Work required - Leaving out the pictures, return word for word the stretch of entries below from the line holding "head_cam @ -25" through the line holding "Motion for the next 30".

+++ Data records

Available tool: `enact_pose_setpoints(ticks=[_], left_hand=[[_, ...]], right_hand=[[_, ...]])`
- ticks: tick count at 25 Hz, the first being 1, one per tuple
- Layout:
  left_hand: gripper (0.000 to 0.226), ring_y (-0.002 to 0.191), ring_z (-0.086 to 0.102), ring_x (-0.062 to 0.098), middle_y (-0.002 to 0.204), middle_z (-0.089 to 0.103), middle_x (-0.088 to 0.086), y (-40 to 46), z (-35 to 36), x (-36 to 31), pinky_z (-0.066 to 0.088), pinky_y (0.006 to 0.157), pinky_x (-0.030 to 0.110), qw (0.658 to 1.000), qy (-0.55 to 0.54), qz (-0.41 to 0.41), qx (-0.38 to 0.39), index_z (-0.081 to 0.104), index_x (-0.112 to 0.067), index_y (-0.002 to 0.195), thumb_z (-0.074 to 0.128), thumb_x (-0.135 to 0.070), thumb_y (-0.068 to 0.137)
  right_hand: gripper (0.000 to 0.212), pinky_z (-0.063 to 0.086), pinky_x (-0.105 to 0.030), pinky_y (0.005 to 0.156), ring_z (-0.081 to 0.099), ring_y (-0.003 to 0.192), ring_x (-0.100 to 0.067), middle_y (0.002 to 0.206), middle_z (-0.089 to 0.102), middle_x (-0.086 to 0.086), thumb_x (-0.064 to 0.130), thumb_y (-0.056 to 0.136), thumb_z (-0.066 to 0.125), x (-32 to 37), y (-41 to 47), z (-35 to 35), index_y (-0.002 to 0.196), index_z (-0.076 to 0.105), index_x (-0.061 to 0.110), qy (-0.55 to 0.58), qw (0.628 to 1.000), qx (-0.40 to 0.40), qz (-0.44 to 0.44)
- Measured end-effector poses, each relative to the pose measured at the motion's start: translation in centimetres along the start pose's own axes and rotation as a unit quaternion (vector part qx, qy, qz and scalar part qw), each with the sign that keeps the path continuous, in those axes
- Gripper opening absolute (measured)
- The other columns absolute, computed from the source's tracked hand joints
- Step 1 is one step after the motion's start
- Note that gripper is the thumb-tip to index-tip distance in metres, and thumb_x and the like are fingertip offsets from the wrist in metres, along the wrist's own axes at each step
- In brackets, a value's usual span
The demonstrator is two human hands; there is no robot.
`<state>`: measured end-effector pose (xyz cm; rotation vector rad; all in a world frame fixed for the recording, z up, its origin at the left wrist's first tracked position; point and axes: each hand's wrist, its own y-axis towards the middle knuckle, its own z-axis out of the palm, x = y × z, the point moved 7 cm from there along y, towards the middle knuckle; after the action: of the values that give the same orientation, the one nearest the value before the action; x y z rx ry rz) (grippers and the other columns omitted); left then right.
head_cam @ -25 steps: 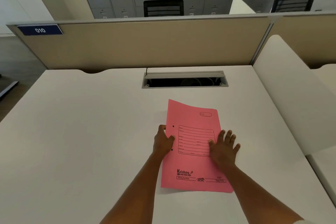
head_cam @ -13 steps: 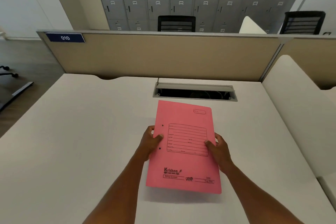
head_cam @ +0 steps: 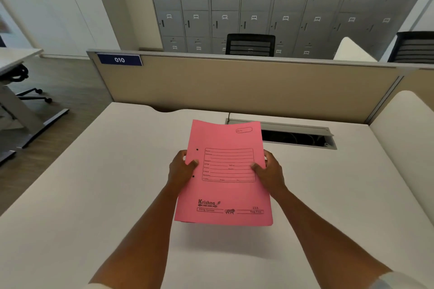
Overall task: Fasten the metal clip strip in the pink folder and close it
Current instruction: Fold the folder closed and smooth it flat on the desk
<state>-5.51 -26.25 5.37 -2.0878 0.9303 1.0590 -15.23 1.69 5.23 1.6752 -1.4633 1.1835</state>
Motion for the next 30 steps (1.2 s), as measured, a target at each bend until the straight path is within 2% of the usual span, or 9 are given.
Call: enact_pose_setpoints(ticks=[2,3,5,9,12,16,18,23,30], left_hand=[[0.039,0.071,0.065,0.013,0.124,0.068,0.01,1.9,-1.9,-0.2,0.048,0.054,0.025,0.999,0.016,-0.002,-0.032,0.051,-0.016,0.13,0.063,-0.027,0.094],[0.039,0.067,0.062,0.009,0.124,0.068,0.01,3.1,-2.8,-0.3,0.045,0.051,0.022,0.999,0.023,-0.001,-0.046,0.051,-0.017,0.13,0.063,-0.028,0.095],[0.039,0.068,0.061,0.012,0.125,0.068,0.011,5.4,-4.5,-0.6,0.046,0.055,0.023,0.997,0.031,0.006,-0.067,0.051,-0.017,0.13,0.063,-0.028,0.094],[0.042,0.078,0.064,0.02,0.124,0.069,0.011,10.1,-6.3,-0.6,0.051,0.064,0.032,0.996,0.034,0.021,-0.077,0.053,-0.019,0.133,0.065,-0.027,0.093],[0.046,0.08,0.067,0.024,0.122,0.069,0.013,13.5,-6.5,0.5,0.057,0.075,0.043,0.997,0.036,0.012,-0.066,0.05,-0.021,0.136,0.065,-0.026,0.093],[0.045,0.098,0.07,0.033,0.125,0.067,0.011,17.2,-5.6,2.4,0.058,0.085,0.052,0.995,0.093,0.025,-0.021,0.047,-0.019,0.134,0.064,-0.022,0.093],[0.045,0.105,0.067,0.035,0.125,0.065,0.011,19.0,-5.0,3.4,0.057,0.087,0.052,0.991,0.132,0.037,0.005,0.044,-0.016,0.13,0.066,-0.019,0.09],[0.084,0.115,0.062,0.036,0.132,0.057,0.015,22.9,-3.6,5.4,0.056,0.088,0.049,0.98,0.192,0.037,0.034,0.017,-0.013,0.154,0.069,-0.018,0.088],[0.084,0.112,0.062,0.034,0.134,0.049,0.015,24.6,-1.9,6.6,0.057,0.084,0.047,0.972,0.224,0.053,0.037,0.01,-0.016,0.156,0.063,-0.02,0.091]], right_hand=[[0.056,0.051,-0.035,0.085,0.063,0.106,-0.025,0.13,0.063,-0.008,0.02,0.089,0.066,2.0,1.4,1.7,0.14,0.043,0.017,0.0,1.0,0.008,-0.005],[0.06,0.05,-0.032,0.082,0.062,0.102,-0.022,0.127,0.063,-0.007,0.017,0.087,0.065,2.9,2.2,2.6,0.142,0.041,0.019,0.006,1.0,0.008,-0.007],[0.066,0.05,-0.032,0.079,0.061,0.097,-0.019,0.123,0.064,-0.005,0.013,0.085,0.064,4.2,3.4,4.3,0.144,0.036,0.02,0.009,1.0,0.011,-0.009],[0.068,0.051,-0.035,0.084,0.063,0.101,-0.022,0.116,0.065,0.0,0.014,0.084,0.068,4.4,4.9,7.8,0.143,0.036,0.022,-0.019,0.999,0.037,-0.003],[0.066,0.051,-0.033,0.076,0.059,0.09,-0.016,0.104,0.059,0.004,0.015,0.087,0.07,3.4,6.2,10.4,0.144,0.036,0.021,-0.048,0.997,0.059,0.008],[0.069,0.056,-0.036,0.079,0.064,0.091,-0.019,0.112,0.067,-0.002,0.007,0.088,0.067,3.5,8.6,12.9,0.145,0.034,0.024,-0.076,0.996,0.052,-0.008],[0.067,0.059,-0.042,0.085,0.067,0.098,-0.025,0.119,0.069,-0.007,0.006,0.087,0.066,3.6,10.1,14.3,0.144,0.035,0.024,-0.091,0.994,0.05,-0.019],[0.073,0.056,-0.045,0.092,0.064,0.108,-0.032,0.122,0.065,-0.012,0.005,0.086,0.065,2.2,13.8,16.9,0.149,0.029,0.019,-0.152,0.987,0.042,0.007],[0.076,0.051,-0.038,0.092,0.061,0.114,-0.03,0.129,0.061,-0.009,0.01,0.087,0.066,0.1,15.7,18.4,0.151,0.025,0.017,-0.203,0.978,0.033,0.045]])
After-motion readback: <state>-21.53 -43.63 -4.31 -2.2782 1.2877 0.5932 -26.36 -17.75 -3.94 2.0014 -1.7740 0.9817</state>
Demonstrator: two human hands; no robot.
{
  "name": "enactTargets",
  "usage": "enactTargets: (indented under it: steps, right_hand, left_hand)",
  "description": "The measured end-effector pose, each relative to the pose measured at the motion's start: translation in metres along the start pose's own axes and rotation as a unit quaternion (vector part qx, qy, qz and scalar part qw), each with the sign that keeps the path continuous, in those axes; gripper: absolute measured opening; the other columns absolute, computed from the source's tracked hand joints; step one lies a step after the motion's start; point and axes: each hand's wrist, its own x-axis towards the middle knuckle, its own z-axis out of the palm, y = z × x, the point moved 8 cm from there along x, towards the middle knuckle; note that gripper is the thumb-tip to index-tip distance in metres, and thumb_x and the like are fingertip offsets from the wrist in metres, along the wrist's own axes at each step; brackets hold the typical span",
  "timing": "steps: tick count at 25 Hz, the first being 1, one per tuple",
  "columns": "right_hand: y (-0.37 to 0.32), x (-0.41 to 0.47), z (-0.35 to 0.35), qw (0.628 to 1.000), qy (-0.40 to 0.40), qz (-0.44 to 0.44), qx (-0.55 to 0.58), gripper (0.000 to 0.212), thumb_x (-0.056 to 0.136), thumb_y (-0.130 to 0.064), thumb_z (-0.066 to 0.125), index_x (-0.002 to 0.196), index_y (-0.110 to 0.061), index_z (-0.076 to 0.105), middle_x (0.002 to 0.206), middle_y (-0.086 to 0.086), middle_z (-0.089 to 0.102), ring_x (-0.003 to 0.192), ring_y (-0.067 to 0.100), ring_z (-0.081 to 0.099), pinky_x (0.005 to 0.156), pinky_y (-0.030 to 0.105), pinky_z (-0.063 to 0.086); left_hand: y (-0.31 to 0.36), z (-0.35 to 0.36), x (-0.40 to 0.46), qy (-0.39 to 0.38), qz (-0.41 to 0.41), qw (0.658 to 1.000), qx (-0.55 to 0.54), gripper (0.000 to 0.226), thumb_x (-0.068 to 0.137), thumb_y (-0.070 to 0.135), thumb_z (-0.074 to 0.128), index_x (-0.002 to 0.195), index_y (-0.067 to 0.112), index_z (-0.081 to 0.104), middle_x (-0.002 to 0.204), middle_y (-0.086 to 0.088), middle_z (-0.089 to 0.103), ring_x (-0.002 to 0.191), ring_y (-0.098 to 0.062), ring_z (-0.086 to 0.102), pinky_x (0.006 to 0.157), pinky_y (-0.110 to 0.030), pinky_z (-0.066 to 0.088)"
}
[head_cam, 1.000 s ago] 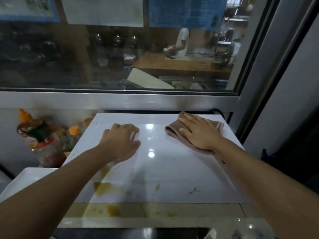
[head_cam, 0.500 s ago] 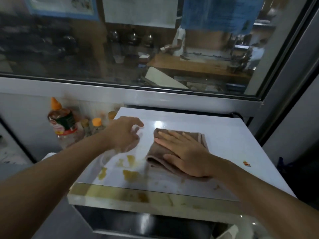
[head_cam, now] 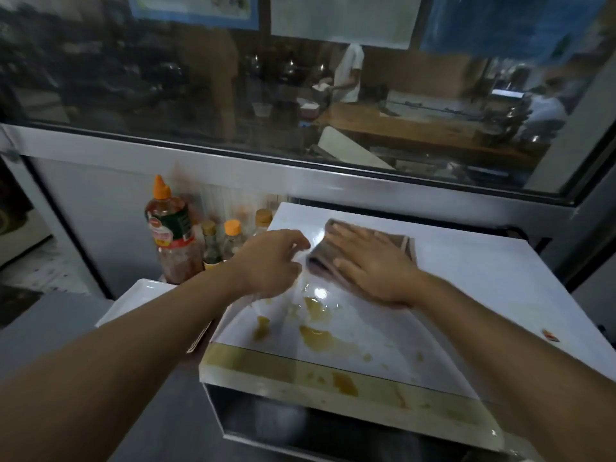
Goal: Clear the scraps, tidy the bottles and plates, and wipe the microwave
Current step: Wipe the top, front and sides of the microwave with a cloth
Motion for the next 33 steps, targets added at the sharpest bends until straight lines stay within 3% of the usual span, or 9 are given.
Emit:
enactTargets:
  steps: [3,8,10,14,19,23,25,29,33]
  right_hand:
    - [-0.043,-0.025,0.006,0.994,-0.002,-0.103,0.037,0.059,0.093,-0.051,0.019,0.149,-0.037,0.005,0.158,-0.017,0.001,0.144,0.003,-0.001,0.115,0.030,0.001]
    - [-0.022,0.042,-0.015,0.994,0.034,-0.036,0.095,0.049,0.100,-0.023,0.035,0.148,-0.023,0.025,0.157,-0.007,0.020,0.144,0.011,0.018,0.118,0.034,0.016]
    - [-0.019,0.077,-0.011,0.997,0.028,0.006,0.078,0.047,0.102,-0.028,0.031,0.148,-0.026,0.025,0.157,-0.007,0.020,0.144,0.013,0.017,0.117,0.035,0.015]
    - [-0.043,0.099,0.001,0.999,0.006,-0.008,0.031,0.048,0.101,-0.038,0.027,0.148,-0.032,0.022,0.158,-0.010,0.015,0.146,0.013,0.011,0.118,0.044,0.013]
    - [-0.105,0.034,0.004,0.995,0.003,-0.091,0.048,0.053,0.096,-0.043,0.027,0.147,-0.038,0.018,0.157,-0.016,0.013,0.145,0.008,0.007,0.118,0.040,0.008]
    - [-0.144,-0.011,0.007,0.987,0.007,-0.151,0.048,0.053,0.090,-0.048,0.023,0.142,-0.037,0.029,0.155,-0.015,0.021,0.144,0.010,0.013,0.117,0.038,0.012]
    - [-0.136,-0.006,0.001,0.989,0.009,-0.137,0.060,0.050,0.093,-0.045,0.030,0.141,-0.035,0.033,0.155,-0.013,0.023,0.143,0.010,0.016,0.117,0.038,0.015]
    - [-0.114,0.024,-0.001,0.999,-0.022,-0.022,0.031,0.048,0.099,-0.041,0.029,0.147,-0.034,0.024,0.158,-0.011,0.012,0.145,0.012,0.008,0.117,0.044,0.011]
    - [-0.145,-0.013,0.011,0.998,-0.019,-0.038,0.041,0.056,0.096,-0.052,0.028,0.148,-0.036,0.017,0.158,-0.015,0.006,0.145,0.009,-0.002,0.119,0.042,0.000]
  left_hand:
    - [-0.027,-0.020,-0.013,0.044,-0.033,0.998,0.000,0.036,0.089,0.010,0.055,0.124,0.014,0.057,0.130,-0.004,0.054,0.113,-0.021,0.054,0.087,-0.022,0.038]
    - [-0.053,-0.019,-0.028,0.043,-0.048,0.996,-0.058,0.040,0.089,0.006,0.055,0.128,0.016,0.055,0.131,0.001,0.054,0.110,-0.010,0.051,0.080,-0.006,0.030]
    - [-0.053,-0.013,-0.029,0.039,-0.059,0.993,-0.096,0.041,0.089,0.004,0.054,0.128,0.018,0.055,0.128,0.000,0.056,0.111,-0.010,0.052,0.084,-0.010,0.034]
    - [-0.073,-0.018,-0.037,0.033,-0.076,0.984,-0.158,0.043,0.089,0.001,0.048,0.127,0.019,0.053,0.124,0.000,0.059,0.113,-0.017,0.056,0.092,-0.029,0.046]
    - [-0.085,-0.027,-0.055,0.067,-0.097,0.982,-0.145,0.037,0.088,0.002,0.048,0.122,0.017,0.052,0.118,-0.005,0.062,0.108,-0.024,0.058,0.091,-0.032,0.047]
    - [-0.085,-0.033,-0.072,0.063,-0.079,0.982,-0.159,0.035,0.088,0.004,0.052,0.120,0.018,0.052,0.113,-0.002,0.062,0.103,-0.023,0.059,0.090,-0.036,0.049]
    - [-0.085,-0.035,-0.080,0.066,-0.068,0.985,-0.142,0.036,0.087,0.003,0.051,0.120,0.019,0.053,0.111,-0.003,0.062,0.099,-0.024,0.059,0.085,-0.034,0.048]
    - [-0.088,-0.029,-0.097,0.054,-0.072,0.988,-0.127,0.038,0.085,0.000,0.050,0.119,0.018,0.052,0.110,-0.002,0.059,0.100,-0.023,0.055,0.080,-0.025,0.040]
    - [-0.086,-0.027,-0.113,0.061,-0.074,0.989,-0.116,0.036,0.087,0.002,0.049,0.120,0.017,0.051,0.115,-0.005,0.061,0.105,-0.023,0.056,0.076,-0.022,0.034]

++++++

Solution below -
head_cam @ -25 steps: 
head_cam @ -13 steps: 
head_cam @ +0 steps: 
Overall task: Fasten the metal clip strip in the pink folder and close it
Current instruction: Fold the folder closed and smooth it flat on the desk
<state>-5.51 -26.25 5.37 -2.0878 0.9303 1.0590 -15.23 1.69 5.23 1.6752 -1.4633 1.1835</state>
Motion for the next 30 steps (1.2 s), as measured, a target at each bend until the straight path is within 2% of the usual span, or 9 are given.

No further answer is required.